3.3 Preliminary Identification and Conditioning

Knowing the period length enables one to compute the basic periodic characteristics of the series: periodic mean and periodic standard deviations, which are computed and plotted by procedures :permest(): and :persigest():, respectively. Both are plotted as a function of season with \(1-\alpha \) confidence intervals based on all non-missing values present for each particular season. For periodic mean confidence intervals are based on the \(t\) distribution, whereas for periodic standard deviations the chi-square distribution was used. Figure 3 presents plots of the periodic sample mean and periodic sample deviation, along with 95 % confidence intervals, for the :volumes: data with \(T=24\); it is clearly indicated that the sample mean and periodic sample deviation are not constant and thus the data are non-stationary. The \(p\) value for a one-way ANOVA test for equality of seasonal means and \(p\) value for Barttlet’s test for homogeneity of variance \(\sigma (t)\equiv \sigma \) are also computed; by \(\sigma (t)\equiv \sigma \) we mean \(\sigma (t)\ = \sigma , t=0,1,\ldots ,T-1\). These tests resulted in \(p\) value \(= 9.74*10^{-60}\) for the ANOVA test and \(p\) value \(= 0\) for Barttlet’s test. Rejection of homogeneity based on the \(p\) value indicates a properly periodic variance, but leaves open whether or not series is simply the result of a stationary process subjected to amplitude-scale modulation. To resolve this, \( R (t + \tau , t) \) for some set of \(\tau \) values with \( \tau \ne 0 \) needs to be calculated. If we cannot reject ‘\(R(t,t+\tau )\) is properly periodic’ for some \(\tau \ne 0\) then the series is an amplitude-modulated stationary sequence.

Fig. 3
figure 3

Estimated periodic mean (left-hand side) and periodic standard deviations (right-hand side), with \(1 - \alpha \) confidence intervals for \(\alpha = 0.05\), for ‘volumes’ series. Number of samples per season \(=\) number of periods \(=\) 41

3.4 Identification

In this section the determination of \(p\) and/or \(q\) orders will be carried out. Therefore, periodic version of ACF and PACF functions for :volumes: data will be computed.

Fig. 4
figure 4

Correlation coefficients of ‘volumes’ series: \(\hat{\rho }(t,1)\) versus \(t\) and \(\hat{\rho }(t,2)\) versus \(t\) with \(1 - \alpha \) confidence intervals for \(\alpha = 0.05\)

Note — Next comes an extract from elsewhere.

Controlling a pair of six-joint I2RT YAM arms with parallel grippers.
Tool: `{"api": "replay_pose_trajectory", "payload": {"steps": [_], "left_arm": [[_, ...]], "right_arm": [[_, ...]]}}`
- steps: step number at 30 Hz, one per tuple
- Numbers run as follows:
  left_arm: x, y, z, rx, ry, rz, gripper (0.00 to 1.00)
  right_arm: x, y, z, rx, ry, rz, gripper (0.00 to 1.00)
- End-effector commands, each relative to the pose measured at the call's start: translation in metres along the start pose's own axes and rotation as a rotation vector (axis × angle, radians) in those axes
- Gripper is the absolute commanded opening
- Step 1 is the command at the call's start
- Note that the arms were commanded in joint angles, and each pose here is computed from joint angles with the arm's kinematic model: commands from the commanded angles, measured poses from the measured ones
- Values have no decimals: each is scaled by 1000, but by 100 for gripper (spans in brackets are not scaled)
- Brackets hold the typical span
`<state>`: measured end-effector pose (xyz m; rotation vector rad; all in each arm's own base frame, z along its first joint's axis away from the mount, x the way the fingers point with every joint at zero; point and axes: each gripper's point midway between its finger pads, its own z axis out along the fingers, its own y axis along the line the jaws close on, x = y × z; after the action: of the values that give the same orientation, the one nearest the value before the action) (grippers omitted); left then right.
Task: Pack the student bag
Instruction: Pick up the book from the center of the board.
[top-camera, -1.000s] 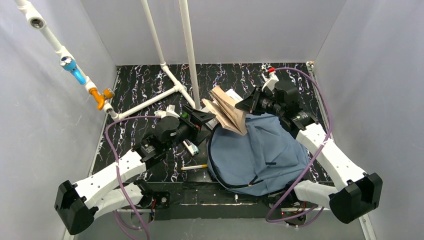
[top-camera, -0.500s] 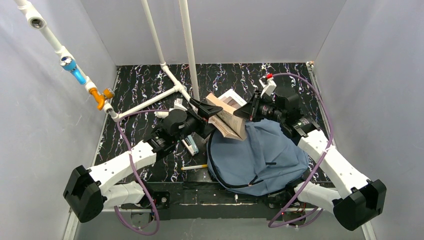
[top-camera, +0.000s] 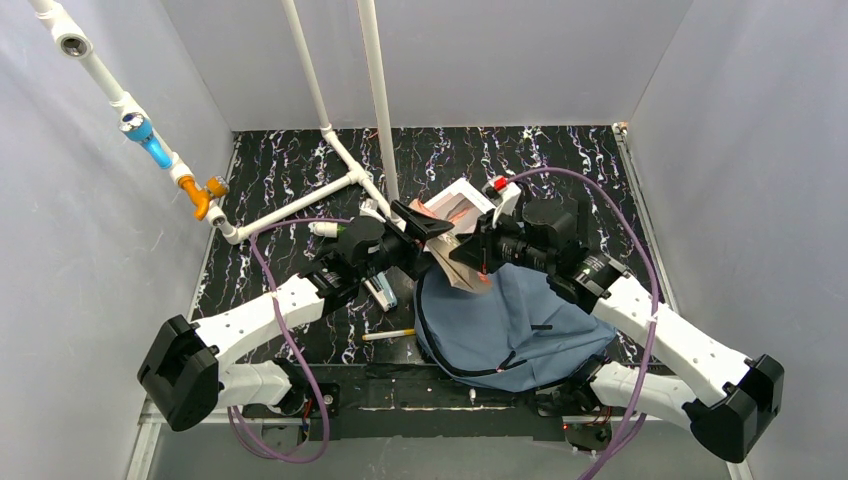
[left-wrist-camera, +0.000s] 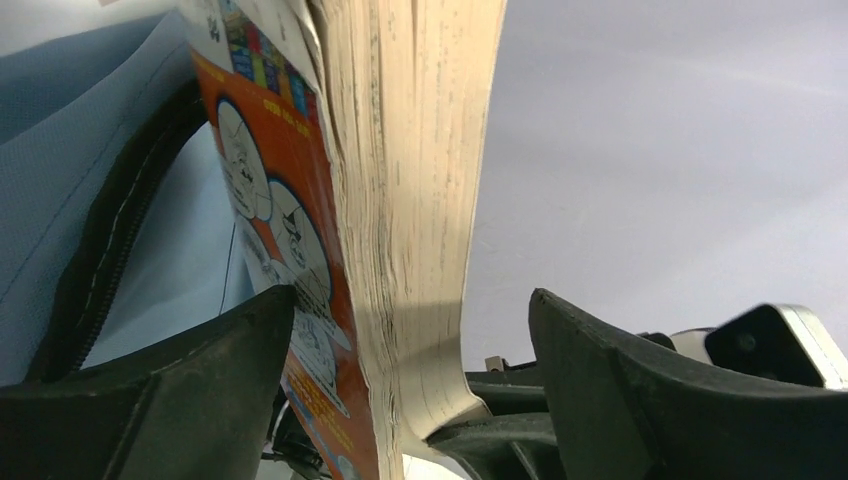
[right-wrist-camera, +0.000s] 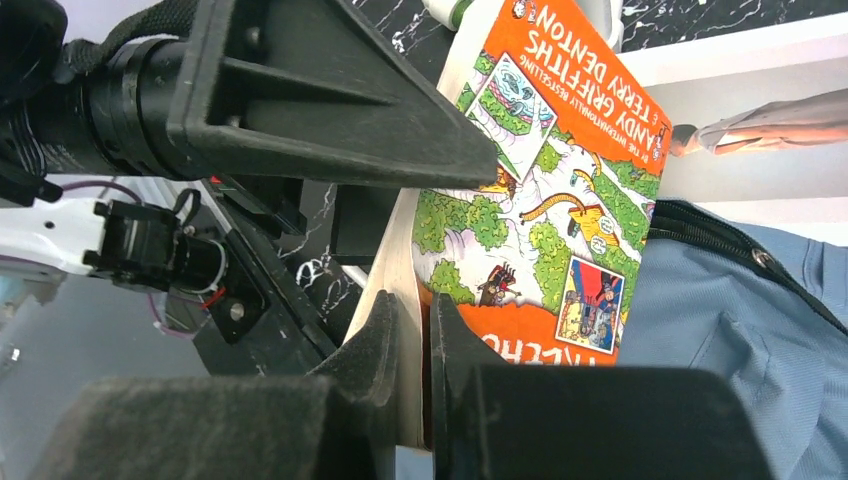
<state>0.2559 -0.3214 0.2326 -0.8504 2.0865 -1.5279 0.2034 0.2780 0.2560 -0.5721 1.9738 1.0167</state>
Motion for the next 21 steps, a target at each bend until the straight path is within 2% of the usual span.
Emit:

3.4.1 Autocovariance Function of PC Processes

At the identification step the covariance function \(R(t+\tau ,t)\) (see (7)) and/or correlation coefficients \(\rho (t+\tau ,t)\) for each particular season \(t = 0, 1,\dots , T-1 \) and lags \(\tau \) should be computed. The essential calculation could be performed in two different ways: direct and indirect.

  • Direct method: tests directly on \(\rho (t+\tau ,t)\)

    We first compute correlation coefficients \(\rho (t + \tau , t)\) (formula (12)), where \(t = 0, 1, \ldots , T-1\) are seasons and \(\tau \) is lag (procedure :peracf():). For each possible pair of \(t\) and \(\tau \) confidence limits for these coefficients are also computed using Fisher transformation, see Fig. 4. Two important tests are also performed:

    1. (a)

      \(\rho (t+\tau ,t) \equiv 0\) meaning \(\rho (t+\tau ,t)= 0, t = 0, 1, \ldots , T-1\) the rejection for any \(\tau \ne 0\) indicates that the sequence is not PC white noise.

    2. (b)

      \(\rho (t+\tau ,t) \equiv \rho (\tau )\) meaning \(\rho (t+\tau ,t)= \rho (\tau ), t=0, 1,\ldots ,T-1,\) rejection for any \(\tau \ne 0\) indicates that series is properly PC and is not just an amplitude-modulated stationary sequence. That is, there exist lags \(\tau \) for which \(\rho (t,\tau )\) is properly periodic in variable \(t\).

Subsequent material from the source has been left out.